AIM OF THE EXERCISE: Report each line of the records below that holds the word "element".

STORED DATA:

+--

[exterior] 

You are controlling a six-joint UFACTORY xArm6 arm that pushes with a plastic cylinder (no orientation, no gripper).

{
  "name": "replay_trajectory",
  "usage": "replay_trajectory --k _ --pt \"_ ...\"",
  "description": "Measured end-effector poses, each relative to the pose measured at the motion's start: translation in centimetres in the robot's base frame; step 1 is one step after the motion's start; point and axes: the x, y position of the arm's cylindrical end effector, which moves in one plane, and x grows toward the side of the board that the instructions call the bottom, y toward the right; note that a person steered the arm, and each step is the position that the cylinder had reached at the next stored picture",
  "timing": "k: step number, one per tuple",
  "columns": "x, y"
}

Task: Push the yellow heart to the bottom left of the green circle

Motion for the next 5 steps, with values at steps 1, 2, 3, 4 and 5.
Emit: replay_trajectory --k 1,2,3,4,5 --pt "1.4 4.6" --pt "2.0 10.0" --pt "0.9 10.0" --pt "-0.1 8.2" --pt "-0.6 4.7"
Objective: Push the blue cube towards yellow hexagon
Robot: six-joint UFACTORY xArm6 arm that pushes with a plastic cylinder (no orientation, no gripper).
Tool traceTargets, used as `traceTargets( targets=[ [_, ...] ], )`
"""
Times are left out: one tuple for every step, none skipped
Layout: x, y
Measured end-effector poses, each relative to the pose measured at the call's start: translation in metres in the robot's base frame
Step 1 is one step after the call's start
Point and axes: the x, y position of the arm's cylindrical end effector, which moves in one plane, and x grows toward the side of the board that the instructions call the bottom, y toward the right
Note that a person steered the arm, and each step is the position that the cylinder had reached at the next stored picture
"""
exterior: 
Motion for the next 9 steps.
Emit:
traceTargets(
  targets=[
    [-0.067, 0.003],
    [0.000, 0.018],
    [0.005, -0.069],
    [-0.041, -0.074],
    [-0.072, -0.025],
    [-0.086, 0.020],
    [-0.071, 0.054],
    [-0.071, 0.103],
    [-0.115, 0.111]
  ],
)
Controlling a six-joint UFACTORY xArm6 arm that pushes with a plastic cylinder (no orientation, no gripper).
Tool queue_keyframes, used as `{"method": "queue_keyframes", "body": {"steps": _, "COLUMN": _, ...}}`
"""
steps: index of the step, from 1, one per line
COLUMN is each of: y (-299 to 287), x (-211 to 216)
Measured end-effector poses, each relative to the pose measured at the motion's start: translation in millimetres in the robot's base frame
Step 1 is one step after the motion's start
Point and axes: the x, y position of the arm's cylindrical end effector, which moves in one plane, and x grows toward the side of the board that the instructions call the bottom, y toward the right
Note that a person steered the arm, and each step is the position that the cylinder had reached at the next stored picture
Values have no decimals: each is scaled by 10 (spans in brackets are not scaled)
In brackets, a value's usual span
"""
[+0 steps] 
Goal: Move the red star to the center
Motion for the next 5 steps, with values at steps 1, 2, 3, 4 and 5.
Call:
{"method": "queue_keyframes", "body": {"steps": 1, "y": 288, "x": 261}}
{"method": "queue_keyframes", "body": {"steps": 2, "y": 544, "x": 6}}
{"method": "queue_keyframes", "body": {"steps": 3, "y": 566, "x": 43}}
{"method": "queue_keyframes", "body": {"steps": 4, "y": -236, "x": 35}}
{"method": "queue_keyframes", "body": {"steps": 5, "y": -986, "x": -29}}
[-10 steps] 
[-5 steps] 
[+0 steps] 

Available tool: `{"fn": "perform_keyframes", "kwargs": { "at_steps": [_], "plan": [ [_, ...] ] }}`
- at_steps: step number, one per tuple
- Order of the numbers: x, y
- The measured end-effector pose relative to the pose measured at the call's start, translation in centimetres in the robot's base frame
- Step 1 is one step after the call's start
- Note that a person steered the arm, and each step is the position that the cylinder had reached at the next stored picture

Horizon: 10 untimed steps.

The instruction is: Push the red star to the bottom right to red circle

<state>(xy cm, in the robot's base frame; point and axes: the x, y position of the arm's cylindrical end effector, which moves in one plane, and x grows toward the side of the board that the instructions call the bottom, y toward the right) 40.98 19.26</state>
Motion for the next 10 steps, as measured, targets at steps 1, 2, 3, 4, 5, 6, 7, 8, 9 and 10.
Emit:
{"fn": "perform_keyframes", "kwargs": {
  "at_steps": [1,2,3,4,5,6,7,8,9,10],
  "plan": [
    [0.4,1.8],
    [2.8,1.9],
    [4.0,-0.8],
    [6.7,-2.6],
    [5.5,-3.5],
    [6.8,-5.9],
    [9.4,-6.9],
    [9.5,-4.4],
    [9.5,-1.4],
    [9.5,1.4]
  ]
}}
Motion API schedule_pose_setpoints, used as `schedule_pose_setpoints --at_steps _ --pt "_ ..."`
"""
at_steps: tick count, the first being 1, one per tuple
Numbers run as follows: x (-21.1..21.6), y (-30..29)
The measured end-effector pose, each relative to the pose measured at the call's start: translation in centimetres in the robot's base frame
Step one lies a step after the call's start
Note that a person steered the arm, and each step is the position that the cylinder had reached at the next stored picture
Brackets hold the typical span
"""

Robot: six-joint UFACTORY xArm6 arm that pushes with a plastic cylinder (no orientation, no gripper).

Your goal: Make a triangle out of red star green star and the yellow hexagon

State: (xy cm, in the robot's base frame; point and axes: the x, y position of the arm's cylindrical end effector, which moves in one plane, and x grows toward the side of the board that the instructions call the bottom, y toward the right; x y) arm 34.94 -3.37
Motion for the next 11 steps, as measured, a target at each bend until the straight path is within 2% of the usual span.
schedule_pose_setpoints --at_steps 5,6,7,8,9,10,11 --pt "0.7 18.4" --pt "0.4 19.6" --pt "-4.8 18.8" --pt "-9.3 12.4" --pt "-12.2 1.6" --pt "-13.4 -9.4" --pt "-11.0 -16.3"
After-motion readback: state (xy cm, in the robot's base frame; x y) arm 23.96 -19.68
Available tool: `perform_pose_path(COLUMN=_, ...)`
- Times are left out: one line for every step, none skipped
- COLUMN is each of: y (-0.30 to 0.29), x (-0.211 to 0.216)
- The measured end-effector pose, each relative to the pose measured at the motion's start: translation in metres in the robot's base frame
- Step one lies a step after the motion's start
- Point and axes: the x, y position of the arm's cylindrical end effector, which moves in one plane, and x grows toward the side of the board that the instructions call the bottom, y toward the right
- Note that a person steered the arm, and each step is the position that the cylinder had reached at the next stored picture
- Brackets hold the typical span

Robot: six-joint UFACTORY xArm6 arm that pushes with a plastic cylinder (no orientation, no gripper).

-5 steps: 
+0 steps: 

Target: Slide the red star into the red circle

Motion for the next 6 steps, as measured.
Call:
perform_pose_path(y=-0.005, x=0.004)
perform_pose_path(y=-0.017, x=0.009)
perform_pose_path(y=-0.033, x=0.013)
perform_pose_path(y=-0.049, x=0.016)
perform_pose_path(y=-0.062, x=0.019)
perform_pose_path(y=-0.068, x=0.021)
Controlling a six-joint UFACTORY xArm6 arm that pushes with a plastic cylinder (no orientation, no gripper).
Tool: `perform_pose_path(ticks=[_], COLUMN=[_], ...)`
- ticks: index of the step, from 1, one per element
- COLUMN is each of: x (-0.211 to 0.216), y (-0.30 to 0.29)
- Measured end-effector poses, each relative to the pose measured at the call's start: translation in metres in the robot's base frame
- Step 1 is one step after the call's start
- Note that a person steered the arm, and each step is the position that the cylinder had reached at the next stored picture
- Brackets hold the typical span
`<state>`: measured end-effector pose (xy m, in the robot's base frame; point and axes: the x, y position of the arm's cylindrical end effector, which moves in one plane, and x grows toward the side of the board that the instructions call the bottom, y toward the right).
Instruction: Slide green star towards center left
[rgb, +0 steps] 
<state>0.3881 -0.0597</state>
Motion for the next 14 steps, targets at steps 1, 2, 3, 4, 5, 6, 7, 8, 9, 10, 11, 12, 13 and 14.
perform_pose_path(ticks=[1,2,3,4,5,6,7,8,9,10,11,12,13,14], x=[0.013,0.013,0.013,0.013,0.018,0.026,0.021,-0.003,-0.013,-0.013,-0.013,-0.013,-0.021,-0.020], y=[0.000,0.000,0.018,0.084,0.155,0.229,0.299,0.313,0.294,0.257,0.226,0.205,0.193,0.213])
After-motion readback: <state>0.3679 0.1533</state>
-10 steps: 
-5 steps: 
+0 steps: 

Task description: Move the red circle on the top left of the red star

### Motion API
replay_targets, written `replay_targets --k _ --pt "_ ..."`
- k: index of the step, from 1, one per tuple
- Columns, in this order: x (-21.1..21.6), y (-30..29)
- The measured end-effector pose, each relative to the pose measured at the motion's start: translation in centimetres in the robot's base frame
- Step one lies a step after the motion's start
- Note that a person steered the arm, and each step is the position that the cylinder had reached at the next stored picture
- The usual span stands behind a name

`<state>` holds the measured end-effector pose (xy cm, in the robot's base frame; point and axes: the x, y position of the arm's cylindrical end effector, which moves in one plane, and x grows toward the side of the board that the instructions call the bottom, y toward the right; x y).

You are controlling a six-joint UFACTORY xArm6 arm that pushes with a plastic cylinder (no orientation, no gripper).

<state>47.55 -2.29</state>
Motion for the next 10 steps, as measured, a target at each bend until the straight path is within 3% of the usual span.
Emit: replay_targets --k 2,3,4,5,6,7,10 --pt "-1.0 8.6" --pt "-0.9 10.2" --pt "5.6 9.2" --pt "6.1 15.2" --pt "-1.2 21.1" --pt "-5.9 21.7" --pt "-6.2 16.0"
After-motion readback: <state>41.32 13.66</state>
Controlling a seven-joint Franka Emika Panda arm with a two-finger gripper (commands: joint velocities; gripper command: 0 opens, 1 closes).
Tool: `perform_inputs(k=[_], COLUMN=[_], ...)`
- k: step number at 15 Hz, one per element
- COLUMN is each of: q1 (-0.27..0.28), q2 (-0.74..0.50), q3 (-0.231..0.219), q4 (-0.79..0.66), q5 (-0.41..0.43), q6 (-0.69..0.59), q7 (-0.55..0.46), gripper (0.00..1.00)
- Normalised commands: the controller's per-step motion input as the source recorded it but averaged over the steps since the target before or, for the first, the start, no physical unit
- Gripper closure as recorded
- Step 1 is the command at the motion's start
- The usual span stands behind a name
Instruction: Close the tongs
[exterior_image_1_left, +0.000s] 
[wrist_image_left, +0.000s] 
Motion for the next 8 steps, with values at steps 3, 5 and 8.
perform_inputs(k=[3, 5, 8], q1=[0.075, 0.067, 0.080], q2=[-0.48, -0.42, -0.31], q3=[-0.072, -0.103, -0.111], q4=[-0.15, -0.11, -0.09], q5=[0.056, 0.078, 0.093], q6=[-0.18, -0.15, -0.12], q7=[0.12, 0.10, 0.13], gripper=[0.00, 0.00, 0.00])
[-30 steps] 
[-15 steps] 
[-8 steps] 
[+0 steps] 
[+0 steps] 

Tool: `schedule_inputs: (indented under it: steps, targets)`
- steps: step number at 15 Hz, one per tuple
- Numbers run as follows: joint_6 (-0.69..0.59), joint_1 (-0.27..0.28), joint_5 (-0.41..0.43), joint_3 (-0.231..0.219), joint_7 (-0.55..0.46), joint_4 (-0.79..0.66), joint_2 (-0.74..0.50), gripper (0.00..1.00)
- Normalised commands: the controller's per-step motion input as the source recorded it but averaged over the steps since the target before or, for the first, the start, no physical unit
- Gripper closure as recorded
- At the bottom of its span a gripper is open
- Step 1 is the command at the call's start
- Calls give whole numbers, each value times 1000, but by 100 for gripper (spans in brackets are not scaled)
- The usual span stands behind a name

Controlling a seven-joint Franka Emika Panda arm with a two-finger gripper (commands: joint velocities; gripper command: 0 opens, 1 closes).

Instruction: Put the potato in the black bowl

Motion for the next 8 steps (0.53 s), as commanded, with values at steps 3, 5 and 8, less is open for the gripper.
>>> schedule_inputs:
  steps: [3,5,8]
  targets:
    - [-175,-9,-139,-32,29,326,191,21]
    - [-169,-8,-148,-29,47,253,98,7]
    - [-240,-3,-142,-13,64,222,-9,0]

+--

ANSWER AREA:
- ticks: index of the step, from 1, one per element
- k: step number at 15 Hz, one per element

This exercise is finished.